Question 12.5: A surface emits as a blackbody at 1500 K. What is the rate p...

Known: Temperature of a surface that emits as a blackbody.

Find: Rate of emission per unit area over all directions between θ = 0° and 60° and over all wavelengths between λ = 2 and 4 μm.

Schematic:

Assumptions: Surface emits as a blackbody.

Analysis: The desired emission may be inferred from Equation 12.15, with the limits of integration restricted as follows:

E = \int_{0}^{∞}\int_{0}^{2\pi}\int_{0}^{\pi/2}{ I_{λ,e} (λ, θ, \phi)  \cos θ \sin θ  dθ  d\phi  dλ}              (12.15)
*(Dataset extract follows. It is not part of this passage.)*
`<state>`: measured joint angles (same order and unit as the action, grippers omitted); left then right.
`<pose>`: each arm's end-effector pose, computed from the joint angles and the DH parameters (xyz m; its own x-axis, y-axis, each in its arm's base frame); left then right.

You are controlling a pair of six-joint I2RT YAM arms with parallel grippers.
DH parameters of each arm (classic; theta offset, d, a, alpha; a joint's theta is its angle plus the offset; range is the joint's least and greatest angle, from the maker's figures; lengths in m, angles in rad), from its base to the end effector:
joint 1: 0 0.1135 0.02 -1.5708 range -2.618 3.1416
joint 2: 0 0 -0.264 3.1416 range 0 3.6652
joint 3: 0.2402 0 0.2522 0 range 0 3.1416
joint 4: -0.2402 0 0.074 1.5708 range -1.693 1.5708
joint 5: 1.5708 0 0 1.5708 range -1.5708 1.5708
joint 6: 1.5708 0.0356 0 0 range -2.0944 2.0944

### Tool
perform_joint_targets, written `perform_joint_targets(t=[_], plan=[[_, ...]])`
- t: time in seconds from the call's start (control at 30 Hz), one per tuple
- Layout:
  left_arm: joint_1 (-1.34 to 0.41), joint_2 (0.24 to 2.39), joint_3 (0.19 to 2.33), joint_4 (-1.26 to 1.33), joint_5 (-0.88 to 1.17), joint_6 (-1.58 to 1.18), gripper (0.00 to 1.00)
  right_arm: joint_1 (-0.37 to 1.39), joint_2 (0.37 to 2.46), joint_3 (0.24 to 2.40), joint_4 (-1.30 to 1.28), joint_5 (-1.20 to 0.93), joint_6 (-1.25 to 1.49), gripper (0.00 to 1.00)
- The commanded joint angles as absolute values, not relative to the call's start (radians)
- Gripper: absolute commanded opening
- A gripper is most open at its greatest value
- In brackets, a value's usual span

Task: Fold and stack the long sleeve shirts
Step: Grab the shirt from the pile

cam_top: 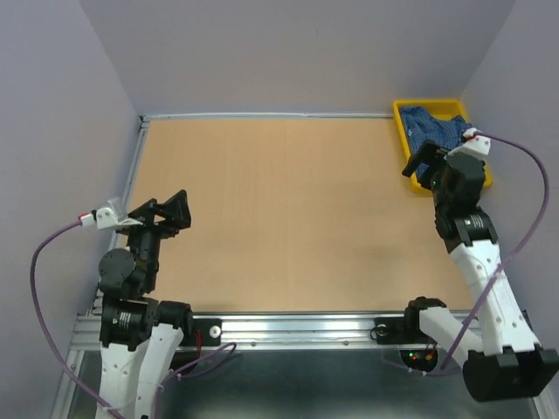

ΔE = \int_{2}^{4}\int_{0}^{2\pi}\int_{0}^{\pi/3}{ I_{λ,b}  \cos θ \sin θ  dθ  d\phi  dλ}

or, since a blackbody emits diffusely,

ΔE = \int_{2}^{4}{I_{λ,b}}\left(\int_{0}^{2\pi}\int_{0}^{\pi/3}{\cos θ \sin θ  dθ  d\phi}\right)dλ

ΔE = \int_{2}^{4}{I_{λ,b}}\left(2\pi\frac{\sin^{2}θ}{2}\bigg|^{\pi/3}_{0}\right)dλ = 0.75 \int_{2}^{4}{\pi I_{λ,b}}dλ

Substituting from Equation 12.16 and multiplying and dividing by E_{b}, this result may be put in a form that allows for use of Table 12.2 in evaluating the spectral integration. In particular,

E_{λ}(λ) = \pi I_{λ,e}(λ)              (12.16)

ΔE = 0.75E_{b} \int_{2}^{4}{\frac{E_{λ,b}}{E_{b}}}dλ = 0.75E_{b} [F_{(0→4)}  –  F_{(0→2)}]

where from Table 12.2

λ_{1}T = 2  μm × 1500  K = 3000  μm · K:\qquad F_{(0→2)} = 0.273

λ_{2}T = 4  μm × 1500  K = 6000  μm · K:\qquad F_{(0→4)} = 0.738

Hence

ΔE = 0.75(0.738  –  0.273)E_{b} = 0.75(0.465)E_{b}

From Equation 12.31, it then follows that

λ_{\max}T = C_{3}              (12.31)

ΔE = 0.75(0.465)5.67 × 10^{-8}  W/m^{2} · K^{4}  (1500  K)^{4} = 10^{5}  W/m^{2}

Comments: The total, hemispherical emissive power is reduced by 25% and 53.5% due to the directional and spectral restrictions, respectively.